Counselling volunteer placements offer a mix of benefits and challenges for aspiring counsellors. While they provide practical experience, exposure to diversity, networking opportunities, and personal growth, volunteers may also encounter limited supervision, ethical concerns, burnout, and challenges in professional development. By carefully considering these pros and cons and seeking opportunities for support and mentorship, counsellors-in-training can make the most of their volunteer experiences and lay the foundation for a rewarding career in counselling.


Busacca, L. A., & Stoltz, K. B. (2017). The value of volunteering: Developing counselling skills, multicultural competence, and a sense of purpose in college students. Journal of Creativity in Mental Health, 12(4), 505-520.

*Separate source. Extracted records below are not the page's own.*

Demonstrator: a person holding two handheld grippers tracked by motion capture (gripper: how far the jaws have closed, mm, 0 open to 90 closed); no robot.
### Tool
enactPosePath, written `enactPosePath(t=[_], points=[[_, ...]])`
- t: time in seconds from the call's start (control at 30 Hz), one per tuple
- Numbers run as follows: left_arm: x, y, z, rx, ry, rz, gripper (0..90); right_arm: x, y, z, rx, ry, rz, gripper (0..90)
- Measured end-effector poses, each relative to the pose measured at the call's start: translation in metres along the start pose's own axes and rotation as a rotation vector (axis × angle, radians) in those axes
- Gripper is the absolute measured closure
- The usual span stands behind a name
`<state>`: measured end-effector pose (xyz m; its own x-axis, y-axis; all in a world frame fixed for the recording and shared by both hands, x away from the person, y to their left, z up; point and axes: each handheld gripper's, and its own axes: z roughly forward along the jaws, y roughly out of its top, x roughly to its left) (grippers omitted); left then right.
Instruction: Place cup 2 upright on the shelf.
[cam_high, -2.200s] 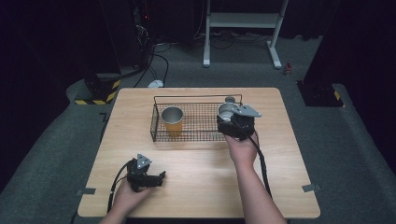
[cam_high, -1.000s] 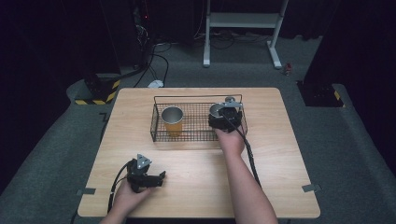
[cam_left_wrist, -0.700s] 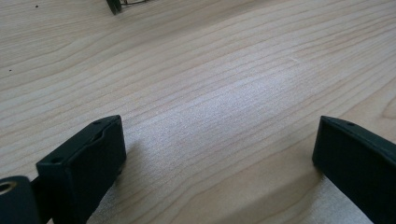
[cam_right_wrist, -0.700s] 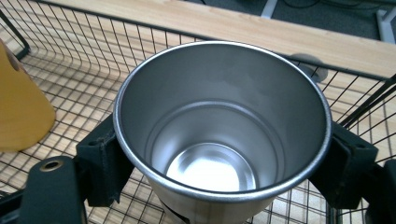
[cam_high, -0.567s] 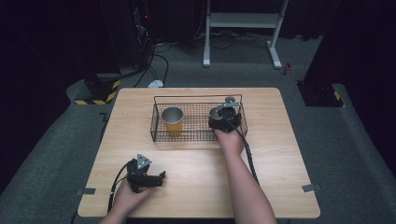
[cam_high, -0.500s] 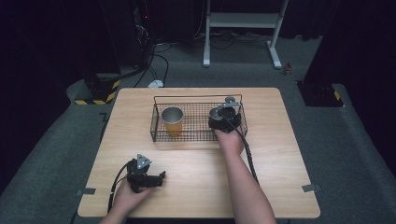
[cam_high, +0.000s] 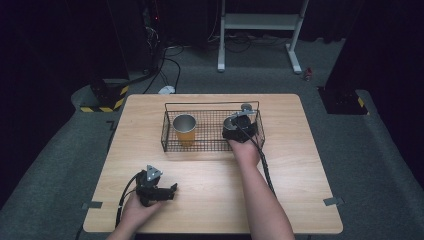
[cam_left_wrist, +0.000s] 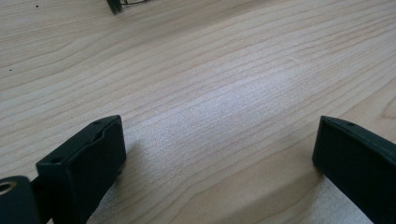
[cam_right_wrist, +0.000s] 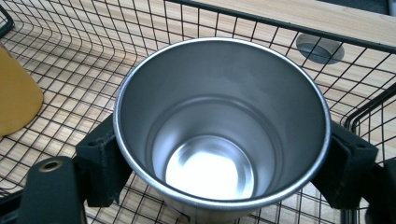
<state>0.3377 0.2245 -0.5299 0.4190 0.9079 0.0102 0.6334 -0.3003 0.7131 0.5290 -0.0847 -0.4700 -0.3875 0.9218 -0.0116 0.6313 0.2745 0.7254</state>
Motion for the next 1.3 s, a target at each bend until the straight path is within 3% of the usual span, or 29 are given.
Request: enactPosePath(t=[0.37,0.5,0.7,1.17,1.3], points=[[0.0,0.0,0.0,0.0,0.001,-0.001,3.0,0.002,0.0,0.0,0.007,-0.001,-0.019,16.9],[0.0,0.0,0.0,0.0,0.001,-0.001,3.0,0.002,0.0,-0.001,0.01,0.015,-0.003,14.7],[0.0,0.0,0.0,0.0,0.002,-0.001,3.1,0.002,0.001,-0.004,0.002,-0.002,-0.003,12.0],[0.0,0.0,0.0,0.0,0.002,-0.001,3.0,0.005,0.008,-0.031,-0.08,-0.031,-0.021,9.8],[-0.001,0.0,0.0,-0.002,0.001,-0.005,3.0,0.006,0.009,-0.045,-0.114,-0.008,-0.028,9.8]])
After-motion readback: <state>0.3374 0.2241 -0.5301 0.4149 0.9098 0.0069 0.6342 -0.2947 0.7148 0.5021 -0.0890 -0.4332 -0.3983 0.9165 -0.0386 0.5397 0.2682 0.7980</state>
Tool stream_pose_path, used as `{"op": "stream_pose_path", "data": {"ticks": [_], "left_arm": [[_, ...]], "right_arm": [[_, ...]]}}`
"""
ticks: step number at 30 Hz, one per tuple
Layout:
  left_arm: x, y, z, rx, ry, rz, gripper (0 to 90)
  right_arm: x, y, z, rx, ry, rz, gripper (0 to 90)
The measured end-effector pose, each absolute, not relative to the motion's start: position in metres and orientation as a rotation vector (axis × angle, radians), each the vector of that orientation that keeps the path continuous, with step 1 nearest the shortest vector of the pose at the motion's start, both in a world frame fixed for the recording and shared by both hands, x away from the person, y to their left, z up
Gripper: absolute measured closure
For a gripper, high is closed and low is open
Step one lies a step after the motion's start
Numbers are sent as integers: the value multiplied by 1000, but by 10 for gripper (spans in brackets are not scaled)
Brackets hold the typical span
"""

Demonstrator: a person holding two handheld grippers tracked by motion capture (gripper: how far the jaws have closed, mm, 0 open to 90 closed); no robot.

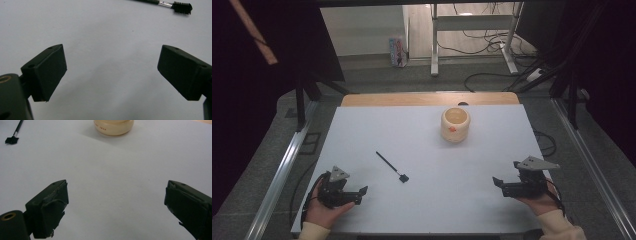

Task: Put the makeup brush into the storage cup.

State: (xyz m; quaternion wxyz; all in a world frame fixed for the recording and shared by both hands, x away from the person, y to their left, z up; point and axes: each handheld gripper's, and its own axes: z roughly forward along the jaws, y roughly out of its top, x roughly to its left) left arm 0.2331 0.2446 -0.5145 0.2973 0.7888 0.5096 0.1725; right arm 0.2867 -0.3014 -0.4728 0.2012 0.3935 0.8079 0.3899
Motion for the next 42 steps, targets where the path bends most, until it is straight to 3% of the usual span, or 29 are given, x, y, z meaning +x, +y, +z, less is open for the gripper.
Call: {"op": "stream_pose_path", "data": {"ticks": [42], "left_arm": [[235, 243, -512, 2098, 1325, 466, 94]], "right_arm": [[281, -285, -469, 1145, 2254, 1105, 91]]}}
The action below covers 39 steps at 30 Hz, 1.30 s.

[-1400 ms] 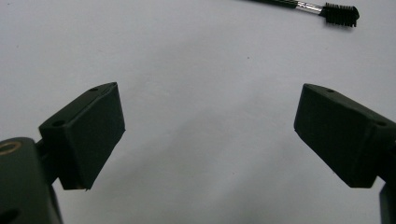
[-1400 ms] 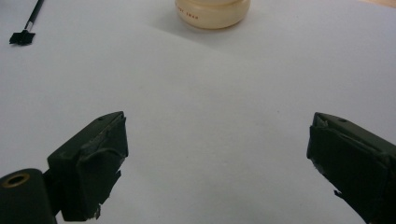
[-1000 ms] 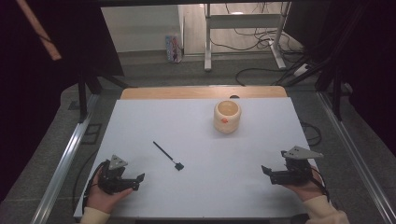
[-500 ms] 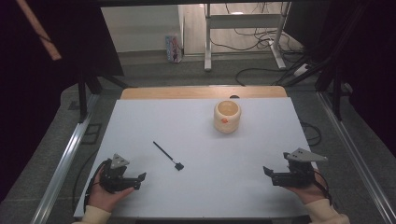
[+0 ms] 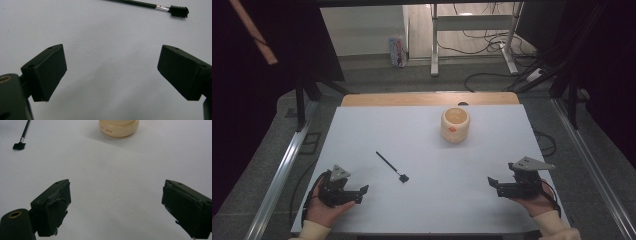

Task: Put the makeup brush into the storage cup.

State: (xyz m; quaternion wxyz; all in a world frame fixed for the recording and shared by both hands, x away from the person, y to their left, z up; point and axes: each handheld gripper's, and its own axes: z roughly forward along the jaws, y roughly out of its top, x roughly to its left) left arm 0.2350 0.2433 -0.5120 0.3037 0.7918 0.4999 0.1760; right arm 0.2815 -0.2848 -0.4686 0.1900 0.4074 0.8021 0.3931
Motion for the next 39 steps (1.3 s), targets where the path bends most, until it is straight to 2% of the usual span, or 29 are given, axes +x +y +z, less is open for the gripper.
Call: {"op": "stream_pose_path", "data": {"ticks": [22, 39], "left_arm": [[234, 242, -514, 2114, 1327, 464, 94], [233, 241, -513, 2116, 1320, 467, 94]], "right_arm": [[298, -247, -460, 1096, 2324, 1131, 96], [309, -190, -456, 1008, 2409, 1110, 123]]}}
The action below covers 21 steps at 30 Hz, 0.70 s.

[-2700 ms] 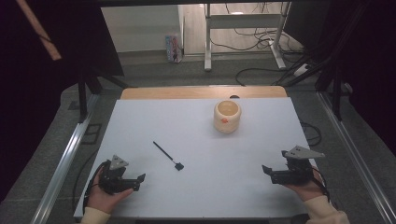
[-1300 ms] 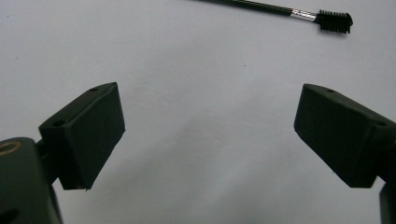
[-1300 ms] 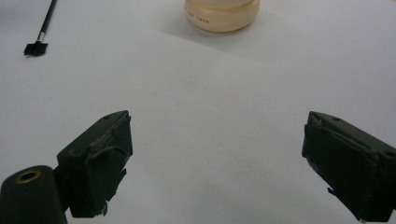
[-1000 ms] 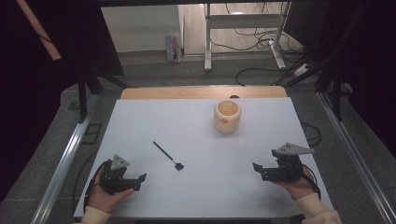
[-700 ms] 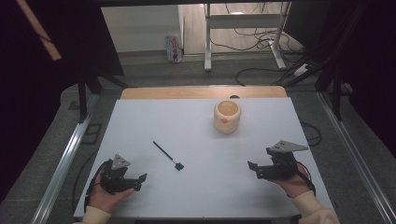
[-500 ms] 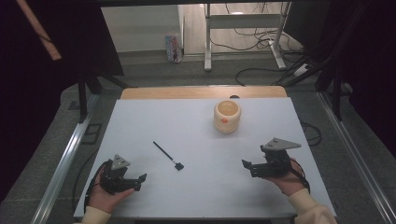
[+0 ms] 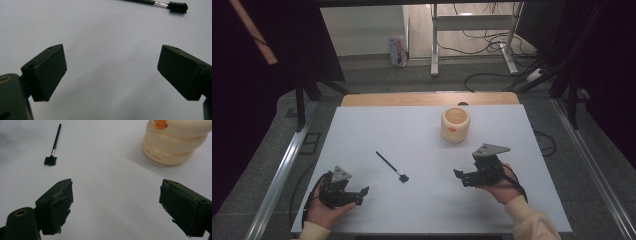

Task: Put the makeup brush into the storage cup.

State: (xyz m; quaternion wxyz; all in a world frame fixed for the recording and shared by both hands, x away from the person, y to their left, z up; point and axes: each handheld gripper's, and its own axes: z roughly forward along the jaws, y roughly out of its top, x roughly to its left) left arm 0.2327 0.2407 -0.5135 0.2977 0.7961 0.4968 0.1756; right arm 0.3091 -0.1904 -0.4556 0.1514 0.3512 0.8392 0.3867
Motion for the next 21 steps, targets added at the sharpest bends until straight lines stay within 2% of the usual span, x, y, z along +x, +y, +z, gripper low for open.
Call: {"op": "stream_pose_path", "data": {"ticks": [21], "left_arm": [[233, 241, -514, 2132, 1320, 474, 95]], "right_arm": [[319, -161, -459, 1020, 2468, 1061, 150]]}}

Corey, G., Corey, M. S., & Corey, C. (2019). Issues and ethics in the helping professions. Cengage Learning.

Glosoff, H. L., Herlihy, B., & Spence, R. (2011). Supervision in school counselling. Routledge.

Maslach, C., Schaufeli, W. B., & Leiter, M. P. (2001). Job burnout. Annual Review of Psychology, 52(1), 397-422.

Shepard, D. S., Neal, A. G., & Fretham, S. J. (2015). Beyond the practicum: Volunteering and employment as pre-graduation counselling training experiences. Journal of Counselling & Development, 93(1), 86-95.

Weaver, N. A., Borders, L. D., & Callahan, J. L. (2014). Cultural competence beliefs and perceived skills among school counsellors. Professional School Counselling, 17(1), 16-28.

Zalaquett, C. P., & Woods, R. A. (2010). Counselling competency development: A holistic approach. Cengage Learning.